U-2 Pilots, Maintainers Work to Overcome Extreme Heat

A U-2 taxis through a ceremonial shower after completing 30,000 flight hours at an undisclosed location in Southwest Asia, Feb. 2, 2017. Air Force photo by SrA. Tyler Woodward.

July in the Middle East means triple-digit temperatures and extreme humidity that makes the outside air feel more like a solid than a gas. It’s a challenge for everyone in the region, but the heat really takes a toll on the U-2, a pilot told Air Force Magazine.

“It’s hot, super hot. And the U-2 does great flying at altitude, it handles great, it cools down the cockpit great, but once you start getting down to the ground, it’s not happy,” Maj.

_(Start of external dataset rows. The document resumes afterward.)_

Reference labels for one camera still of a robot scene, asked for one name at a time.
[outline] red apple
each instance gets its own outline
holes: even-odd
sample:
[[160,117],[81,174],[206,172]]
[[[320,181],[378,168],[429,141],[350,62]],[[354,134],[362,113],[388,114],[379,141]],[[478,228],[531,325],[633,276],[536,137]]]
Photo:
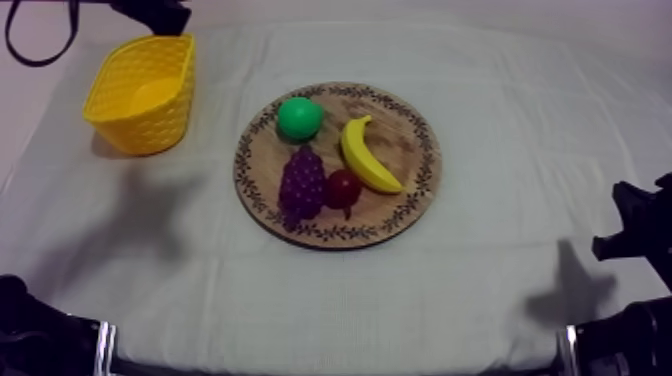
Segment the red apple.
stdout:
[[334,171],[327,179],[325,204],[332,209],[343,209],[345,219],[350,219],[350,207],[357,203],[362,193],[362,182],[350,170]]

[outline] black cable
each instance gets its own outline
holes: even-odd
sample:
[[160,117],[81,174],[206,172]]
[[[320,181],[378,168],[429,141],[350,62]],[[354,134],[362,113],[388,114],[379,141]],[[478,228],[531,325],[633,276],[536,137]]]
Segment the black cable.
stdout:
[[7,15],[7,21],[5,22],[5,43],[7,44],[9,53],[21,64],[35,68],[47,66],[58,60],[70,48],[70,45],[72,45],[72,42],[75,40],[75,36],[77,36],[77,31],[79,30],[79,1],[80,0],[68,0],[70,36],[68,37],[67,42],[65,42],[63,49],[50,58],[44,60],[31,60],[21,55],[16,48],[14,48],[14,45],[12,45],[12,42],[9,39],[9,30],[12,28],[14,16],[19,9],[19,4],[21,4],[21,0],[12,0],[12,5],[9,7],[9,14]]

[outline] table
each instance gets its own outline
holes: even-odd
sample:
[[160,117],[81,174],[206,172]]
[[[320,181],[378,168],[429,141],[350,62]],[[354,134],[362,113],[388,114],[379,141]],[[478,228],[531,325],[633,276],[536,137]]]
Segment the table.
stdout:
[[[418,17],[194,29],[188,134],[139,160],[80,116],[107,39],[135,30],[82,41],[0,195],[0,271],[118,324],[131,359],[292,374],[538,365],[554,329],[667,294],[645,261],[590,254],[620,228],[611,185],[669,172],[667,66]],[[331,80],[413,104],[444,155],[427,214],[363,252],[278,241],[232,184],[254,114]]]

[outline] toy fruit
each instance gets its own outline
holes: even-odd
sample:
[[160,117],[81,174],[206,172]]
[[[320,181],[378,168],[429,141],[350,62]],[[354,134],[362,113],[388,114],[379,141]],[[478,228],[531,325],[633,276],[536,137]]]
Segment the toy fruit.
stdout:
[[322,106],[308,98],[295,97],[284,101],[278,109],[280,132],[292,141],[305,141],[322,125]]
[[285,164],[278,195],[278,207],[287,231],[294,231],[303,219],[315,218],[324,204],[322,159],[303,145]]
[[371,121],[367,115],[350,120],[341,133],[341,148],[348,167],[369,188],[383,193],[403,190],[399,180],[371,154],[364,144],[364,126]]
[[362,183],[350,170],[334,171],[327,179],[324,203],[332,209],[343,209],[345,220],[350,219],[350,207],[357,203]]

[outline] yellow banana
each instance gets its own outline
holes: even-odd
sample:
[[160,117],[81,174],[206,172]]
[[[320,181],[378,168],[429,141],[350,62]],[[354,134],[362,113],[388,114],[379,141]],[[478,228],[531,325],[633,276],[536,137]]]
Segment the yellow banana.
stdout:
[[341,133],[341,148],[348,167],[369,188],[383,193],[403,190],[399,180],[371,154],[364,143],[364,126],[371,115],[348,121]]

J.J. said in a phone interview from an undisclosed location in Southwest Asia (the Air Force does not release the full names of pilots operating downrange).

J.J., a U-2 pilot with the 99th Expeditionary Reconnaissance Squadron, said the aircraft “doesn’t like the heat,” but the pilots know that.

“We know there’s going to be thermals when we get close to the runway because it’s super hot out, we know we have to be careful when we taxi because the tail wheel likes to melt all the time,” he said.

However, supply issues are not a mission stopper because of the maintainers’ hard work, J.J. said.

They “do a great job of keeping the planes flying, keeping the jets good to go, and they’re out here working [in] sweltering conditions,” he said.

The ISR planes are in high demand, supporting Operation Inherent Resolve, the anti-ISIS campaign, as well as Operation Freedom’s Sentinel, the train, advise, and assist mission in Afghanistan.

“We’re pretty busy,” J.J. said, noting that the aircraft fly every day. “There’s always going to be more demand for ISR than there is supply.”

Still, flying in high temperatures can also be a challenge for the pilots, who wear full pressure suits for their 10-hour missions. The altitude alone takes a significant toll on their bodies, making it critical that they spend at least a day recovering—which J.J. described as “not doing anything”—but also that they stay well hydrated and as cool as possible.

The goal this time of year, another U-2 pilot said, is to keep the pilot inside and out of the heat as long as possible.

Yet J.J. said they still have it easier than the maintainers, who work outside every day in the blazing heat.

“When we get down here, it’s hot and miserable for a little bit, but then we go back in the air conditioning. But they’re out there fixing the broken jets constantly,” he said.